Alors qu’il ramassait deux ou trois tasses, passait un coup d’éponge sur le bar et remplissait le lave-vaisselle, il vit entrer Julie. Grande brune, la trentaine, elle se dirigea d’un air assuré vers la table du fond, près de la fenêtre, et s’installa sur la banquette en moleskine.

- Bonjour bonjour ! Comment ça va aujourd’hui ?

Julie répondit par un grand sourire. Elle était toujours ravie de commencer sa journée par un petit-déjeuner dans son café préféré. Où elle avait pris l’habitude de venir au moins une fois par semaine, avant de monter au cinquième étage, dans le laboratoire d’analyses médicales où elle travaillait comme laborantine. Elle enchainait ensuite sur de longues expériences à la recherche d’une mauvaise bactérie ou d’une carence quelconque…

- Vous êtes toute seule aujourd’hui ?

- Non, mes copines devraient arriver. Enfin, je pense. Je peux avoir un café allongé ? C’est bien calme ce matin…

Il était huit heures. Elle avait largement le temps avant de replonger dans ses solutions fumeuses et ses appareils sophistiqués.

« Hello ma belle ! Ca va ? », lança bientôt une sympathique nouvelle arrivante, en prenant place à côté de Julie et l’embrassant sur les deux joues.

- Salut Isa ! Ca va pas mal, et toi ?

- Pas trop déprimée par la météo ? Je suis trempée !

- Bonjour les filles ! Quoi de neuf ce matin ? Je prendrais bien un capuccino, s’il vous plait…

Thomas revint quelques minutes plus tard avec trois petits-déjeuners du jour : croissants, café, confiture d’abricots et jus d’oranges fraîchement pressées. Alors qu’il s’éloignait, la dernière arrivée posa d’un air faussement distrait une question qui semblait en fait lui brûler les lèvres.

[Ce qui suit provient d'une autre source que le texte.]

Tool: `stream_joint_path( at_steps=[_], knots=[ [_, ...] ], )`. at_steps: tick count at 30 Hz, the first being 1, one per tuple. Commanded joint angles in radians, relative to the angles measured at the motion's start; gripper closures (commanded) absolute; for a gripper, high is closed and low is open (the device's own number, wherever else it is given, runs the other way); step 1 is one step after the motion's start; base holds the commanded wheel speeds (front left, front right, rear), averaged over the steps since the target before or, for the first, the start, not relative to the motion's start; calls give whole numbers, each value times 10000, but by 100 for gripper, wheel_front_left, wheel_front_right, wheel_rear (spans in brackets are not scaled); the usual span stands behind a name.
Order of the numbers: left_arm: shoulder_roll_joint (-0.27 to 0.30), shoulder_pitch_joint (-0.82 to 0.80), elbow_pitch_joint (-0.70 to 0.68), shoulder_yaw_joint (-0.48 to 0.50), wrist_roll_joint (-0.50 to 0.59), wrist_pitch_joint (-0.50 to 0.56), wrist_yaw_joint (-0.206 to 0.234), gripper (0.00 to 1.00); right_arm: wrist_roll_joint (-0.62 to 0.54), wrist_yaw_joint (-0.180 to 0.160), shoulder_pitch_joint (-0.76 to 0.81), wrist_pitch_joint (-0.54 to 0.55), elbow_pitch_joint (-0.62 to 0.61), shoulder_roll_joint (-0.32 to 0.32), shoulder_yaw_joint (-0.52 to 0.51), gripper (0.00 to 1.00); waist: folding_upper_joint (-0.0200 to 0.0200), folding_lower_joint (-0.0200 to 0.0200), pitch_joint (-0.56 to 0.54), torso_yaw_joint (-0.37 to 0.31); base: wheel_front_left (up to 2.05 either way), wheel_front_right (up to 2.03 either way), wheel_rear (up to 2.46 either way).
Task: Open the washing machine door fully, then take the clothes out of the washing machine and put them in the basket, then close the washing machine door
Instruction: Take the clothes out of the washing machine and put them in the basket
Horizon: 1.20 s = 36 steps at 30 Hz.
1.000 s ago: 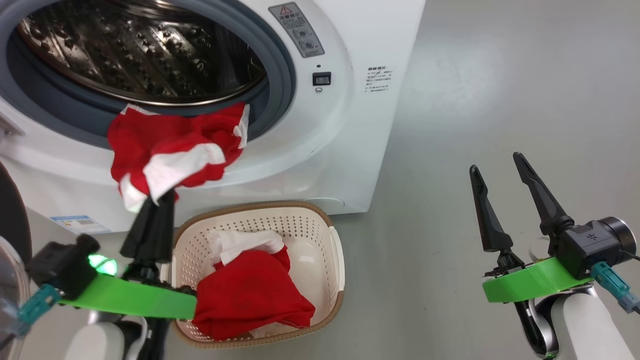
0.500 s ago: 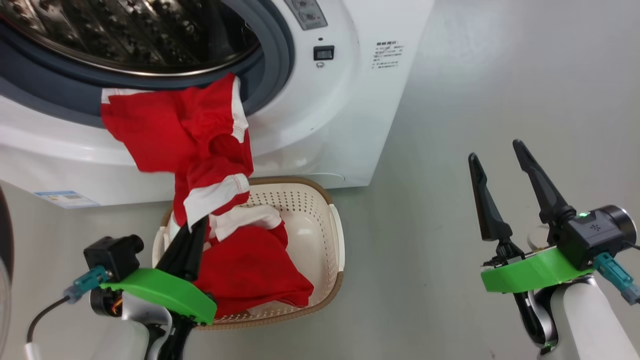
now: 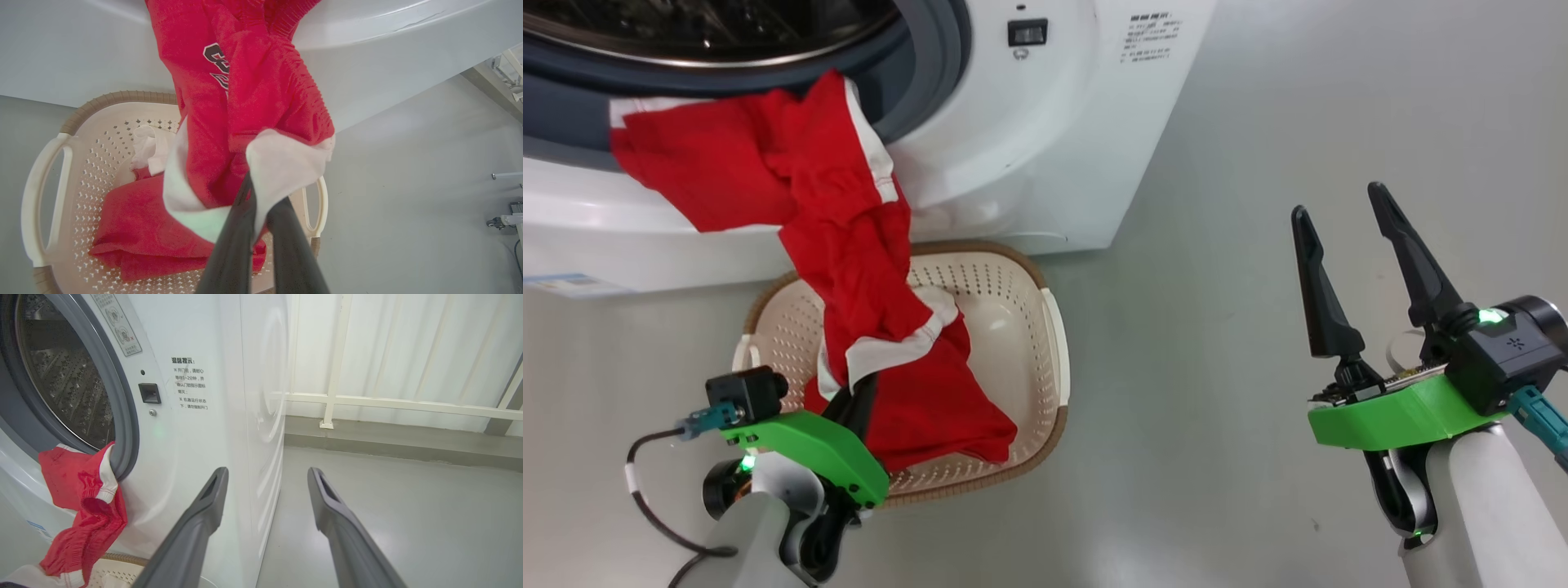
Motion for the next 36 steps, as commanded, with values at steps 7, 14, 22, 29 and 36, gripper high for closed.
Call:
stream_joint_path(
  at_steps=[7,14,22,29,36],
  knots=[
    [224,-922,1434,-537,-969,127,-66,100,-40,63,-417,-63,-416,11,294,0,0,0,1224,-289,0,0,0],
    [394,-1370,2672,-1049,-1555,0,-66,100,53,63,-636,-63,-470,11,341,0,0,0,1734,-470,0,0,0],
    [426,-1640,3057,-1617,-2157,-17,-66,100,73,63,-756,-63,-515,11,317,0,0,0,2052,-502,0,0,0],
    [508,-1855,3245,-2019,-2626,-41,-67,100,83,63,-882,-63,-534,11,374,0,0,0,2309,-490,0,0,0],
    [591,-2114,3457,-2390,-2945,-393,-67,70,97,63,-932,-63,-449,11,406,0,0,0,2286,-447,0,0,0]
  ],
)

- Alors Julie, au fait, comment ça s’est passé ? Tu lui as parlé ?

- Euh… oui oui. Mais bon, ce n’est pas si facile… Vous savez, il m’a invitée au resto hier soir. Alors… En fait, je… ne suis plus sûre de vouloir vraiment le quitter. Il est si gentil ! Et ça se passe tellement bien ces jours-ci !

- Quoi ? Il squatte ENCORE chez toi ?

- Je croyais que c’était fini fini cette fois ! Julie, franchement ! Après tout ce qu’il t’a fait… Tu sais très bien comment ça va finir.

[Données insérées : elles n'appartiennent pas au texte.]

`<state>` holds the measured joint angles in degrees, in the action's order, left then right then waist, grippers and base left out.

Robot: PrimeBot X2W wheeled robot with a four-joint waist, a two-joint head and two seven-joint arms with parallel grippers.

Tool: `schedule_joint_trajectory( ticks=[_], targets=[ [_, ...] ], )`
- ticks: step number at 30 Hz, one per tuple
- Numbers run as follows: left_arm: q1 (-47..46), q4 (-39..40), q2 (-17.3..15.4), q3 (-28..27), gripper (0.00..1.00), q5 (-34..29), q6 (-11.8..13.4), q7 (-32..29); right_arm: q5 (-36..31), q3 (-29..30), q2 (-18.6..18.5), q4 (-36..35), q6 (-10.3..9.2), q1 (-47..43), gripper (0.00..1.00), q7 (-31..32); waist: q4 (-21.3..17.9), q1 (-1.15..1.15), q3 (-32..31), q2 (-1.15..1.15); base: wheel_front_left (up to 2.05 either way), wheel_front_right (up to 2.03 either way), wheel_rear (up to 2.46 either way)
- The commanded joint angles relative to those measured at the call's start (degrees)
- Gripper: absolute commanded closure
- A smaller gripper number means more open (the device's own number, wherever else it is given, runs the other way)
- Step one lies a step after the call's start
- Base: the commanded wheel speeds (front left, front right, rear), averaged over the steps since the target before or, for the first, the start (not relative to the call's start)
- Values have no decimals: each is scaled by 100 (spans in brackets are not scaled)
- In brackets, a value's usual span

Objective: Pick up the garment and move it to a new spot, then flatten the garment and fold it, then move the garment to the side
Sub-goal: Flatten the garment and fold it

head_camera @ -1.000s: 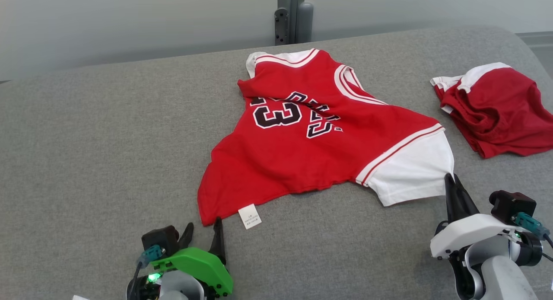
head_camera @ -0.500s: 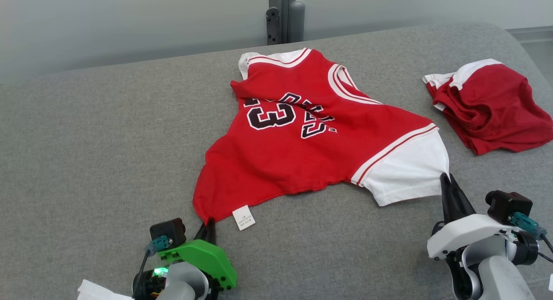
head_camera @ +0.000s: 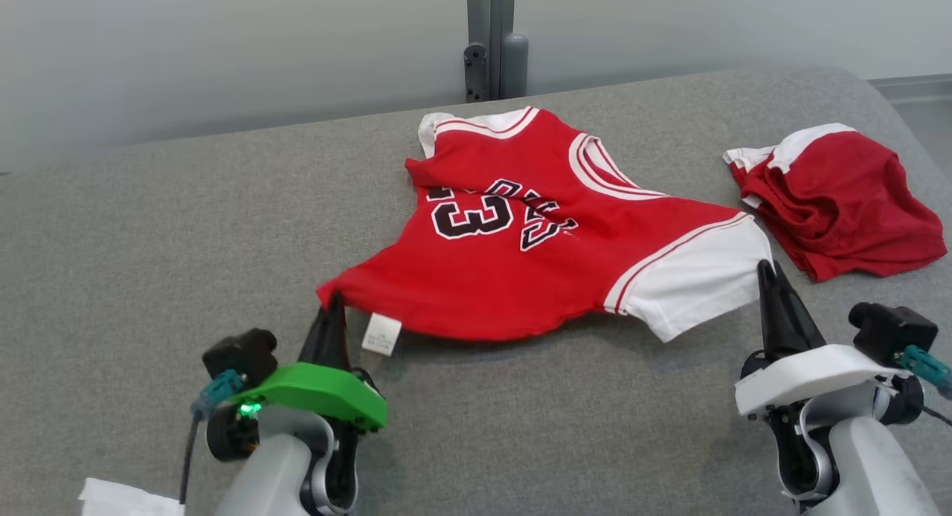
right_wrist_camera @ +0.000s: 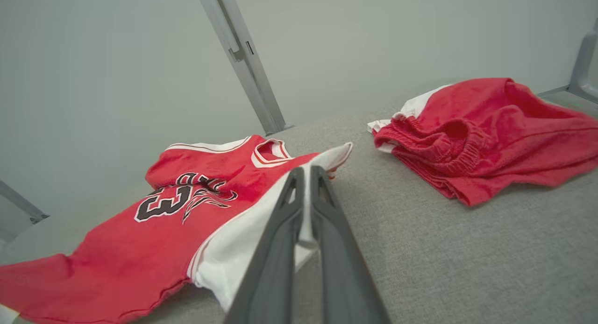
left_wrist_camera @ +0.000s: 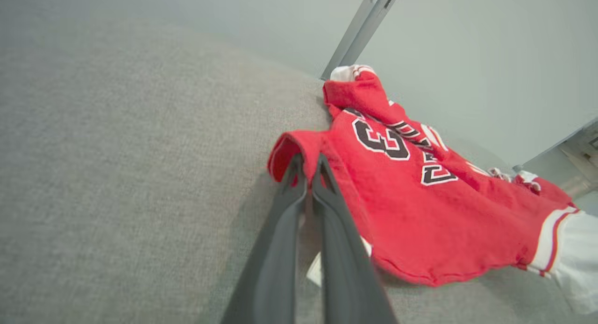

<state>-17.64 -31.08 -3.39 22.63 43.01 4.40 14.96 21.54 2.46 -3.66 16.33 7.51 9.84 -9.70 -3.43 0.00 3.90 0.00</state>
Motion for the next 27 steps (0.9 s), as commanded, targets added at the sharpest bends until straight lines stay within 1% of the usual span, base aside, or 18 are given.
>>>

- Oui, bon, ça va, je fais ce que je veux, non ? Si je pense qu’Alex est l’homme de ma vie ? Si j’ai envie qu’on habite ensemble ? C’est mon choix ! Et ça ne vous regarde pas.

La dernière phrase de Julie fut suivie d’un long silence. Isabelle et Eve savaient très bien ce qui allait arriver. Elles ne furent pas surprises de la voir se lever, ramasser ses affaires et les quitter prématurément.

- Vous venez de me mettre en rogne pour toute la journée, sympa, merci beaucoup !

La clochette de l’entrée sonna deux fois : la première quand Julie claqua la porte en sortant, furieuse, la deuxième quand elle revint plus discrètement attraper son parapluie.

- On se voit ce soir chez Mimie. Salut.

Le café trembla une dernière fois, se refermant sur Julie et sa colère noire.